* Requirement
Take each line of the entries below that contains "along" and copy it.

Segment Start: Supplied material

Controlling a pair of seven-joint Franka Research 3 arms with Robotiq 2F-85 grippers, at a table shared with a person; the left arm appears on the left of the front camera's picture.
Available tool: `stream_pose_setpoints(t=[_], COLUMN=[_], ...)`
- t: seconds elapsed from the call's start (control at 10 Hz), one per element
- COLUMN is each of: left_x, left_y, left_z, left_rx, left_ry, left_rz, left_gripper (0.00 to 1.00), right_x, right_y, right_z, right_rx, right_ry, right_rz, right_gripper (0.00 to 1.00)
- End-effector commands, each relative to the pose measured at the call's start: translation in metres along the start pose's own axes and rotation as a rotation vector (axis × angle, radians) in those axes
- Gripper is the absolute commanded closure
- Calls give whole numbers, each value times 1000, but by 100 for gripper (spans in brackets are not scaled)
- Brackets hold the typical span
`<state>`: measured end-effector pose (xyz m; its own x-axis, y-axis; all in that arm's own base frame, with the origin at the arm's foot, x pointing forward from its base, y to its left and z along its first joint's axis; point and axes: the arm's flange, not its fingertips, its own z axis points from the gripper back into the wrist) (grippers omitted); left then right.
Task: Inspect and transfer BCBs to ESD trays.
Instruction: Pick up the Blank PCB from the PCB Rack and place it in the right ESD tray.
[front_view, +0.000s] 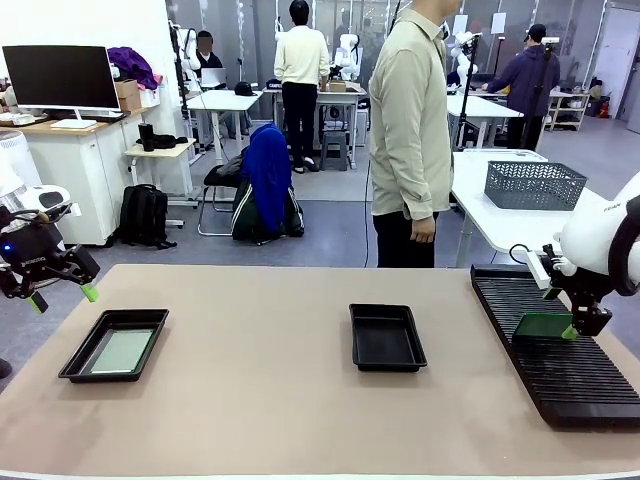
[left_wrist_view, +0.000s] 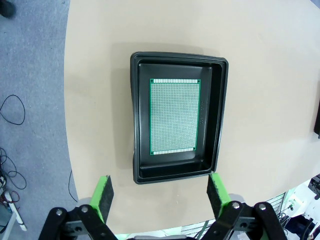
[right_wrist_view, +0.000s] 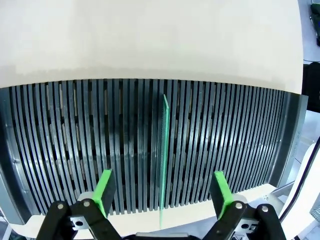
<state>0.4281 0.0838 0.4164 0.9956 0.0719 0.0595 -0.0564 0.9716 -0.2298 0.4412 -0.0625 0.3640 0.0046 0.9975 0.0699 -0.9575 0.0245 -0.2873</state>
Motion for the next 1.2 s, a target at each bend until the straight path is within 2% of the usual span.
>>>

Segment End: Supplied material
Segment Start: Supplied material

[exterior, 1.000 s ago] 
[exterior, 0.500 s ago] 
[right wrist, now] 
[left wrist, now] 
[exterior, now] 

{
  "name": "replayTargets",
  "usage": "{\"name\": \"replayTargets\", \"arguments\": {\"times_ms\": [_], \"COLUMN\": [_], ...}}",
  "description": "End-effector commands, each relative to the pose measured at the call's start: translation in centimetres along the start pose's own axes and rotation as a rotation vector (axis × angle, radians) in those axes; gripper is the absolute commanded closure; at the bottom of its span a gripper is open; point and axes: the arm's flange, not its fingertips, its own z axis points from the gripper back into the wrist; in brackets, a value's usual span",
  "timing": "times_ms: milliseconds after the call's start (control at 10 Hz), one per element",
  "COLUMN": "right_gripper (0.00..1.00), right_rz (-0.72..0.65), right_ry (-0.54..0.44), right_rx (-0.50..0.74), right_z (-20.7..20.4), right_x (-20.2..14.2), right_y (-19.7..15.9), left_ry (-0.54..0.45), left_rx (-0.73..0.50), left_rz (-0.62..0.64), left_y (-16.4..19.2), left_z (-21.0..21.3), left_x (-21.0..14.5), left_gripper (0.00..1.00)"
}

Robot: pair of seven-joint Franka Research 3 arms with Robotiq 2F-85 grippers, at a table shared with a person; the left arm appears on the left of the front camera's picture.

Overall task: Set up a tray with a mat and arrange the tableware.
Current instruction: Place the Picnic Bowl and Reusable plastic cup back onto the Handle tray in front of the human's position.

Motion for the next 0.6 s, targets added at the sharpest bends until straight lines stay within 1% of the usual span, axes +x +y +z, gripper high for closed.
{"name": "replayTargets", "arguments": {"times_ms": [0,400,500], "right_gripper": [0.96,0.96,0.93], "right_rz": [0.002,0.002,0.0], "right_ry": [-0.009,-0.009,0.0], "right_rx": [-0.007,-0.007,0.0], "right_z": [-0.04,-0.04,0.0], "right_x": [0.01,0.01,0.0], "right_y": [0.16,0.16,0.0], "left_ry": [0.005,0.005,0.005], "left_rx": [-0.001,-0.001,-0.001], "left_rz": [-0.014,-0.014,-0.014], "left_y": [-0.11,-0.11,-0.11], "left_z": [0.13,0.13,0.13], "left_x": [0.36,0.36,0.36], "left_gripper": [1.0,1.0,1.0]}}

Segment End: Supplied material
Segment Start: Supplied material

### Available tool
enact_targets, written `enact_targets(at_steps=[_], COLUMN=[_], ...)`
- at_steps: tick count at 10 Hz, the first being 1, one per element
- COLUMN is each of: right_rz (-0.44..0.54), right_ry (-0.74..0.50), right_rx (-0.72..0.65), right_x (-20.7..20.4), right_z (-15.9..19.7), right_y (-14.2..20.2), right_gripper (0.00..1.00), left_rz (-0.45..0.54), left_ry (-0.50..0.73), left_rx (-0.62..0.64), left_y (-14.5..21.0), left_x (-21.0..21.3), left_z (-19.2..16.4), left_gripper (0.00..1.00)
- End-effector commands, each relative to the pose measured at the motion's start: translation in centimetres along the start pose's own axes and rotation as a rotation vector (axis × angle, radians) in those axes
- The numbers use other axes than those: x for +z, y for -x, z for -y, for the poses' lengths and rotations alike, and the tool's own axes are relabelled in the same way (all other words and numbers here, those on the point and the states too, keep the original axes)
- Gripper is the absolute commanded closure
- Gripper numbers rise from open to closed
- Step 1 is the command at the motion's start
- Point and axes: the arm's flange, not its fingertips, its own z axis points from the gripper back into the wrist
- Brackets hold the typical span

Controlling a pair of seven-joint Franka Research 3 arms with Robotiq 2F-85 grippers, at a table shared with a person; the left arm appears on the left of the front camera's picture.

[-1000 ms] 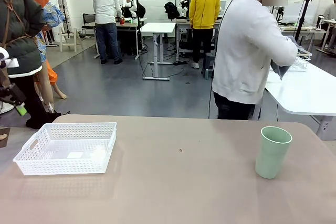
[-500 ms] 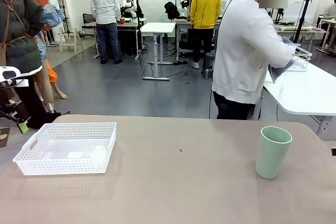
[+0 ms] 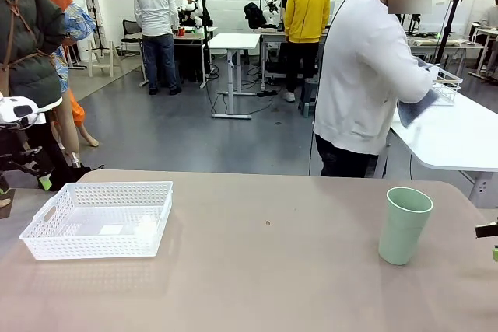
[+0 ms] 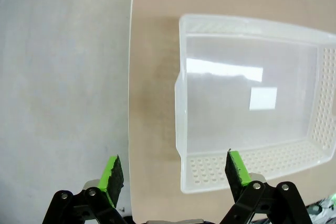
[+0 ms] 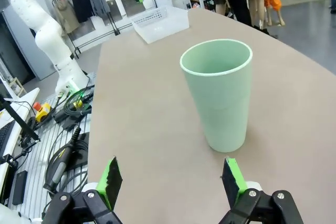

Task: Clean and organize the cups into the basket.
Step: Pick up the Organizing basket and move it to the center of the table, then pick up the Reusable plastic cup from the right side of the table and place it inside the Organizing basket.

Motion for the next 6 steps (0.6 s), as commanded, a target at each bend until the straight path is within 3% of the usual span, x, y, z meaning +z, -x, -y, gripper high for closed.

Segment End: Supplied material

* Exercise output
- End-effector commands, each relative to the pose measured at the call's start: translation in metres along the start pose's own axes and rotation as a rotation vector (axis × angle, radians) in those axes
`<state>`: measured end-effector pose (xyz m; its own x-axis, y-axis; all in that arm's own base frame, with the origin at the arm's foot, x pointing forward from its base, y to its left and z along its first joint's axis; point and axes: the arm's flange, not its fingertips, its own z axis points from the gripper back into the wrist) (grippers omitted); left then right.
  "description": "End-effector commands, each relative to the pose measured at the call's start: translation in centimetres along the start pose's own axes and rotation as a rotation vector (axis × angle, radians) in those axes; gripper is the absolute commanded closure; at the bottom of its span a gripper is open; point and axes: the arm's flange, not its fingertips, its own z axis points from the gripper back into the wrist; in brackets, a value's usual span",
- End-effector commands, each relative to the pose measured at the motion's start: translation in centimetres along the start pose's own axes and rotation as a rotation vector (axis × angle, radians) in those axes

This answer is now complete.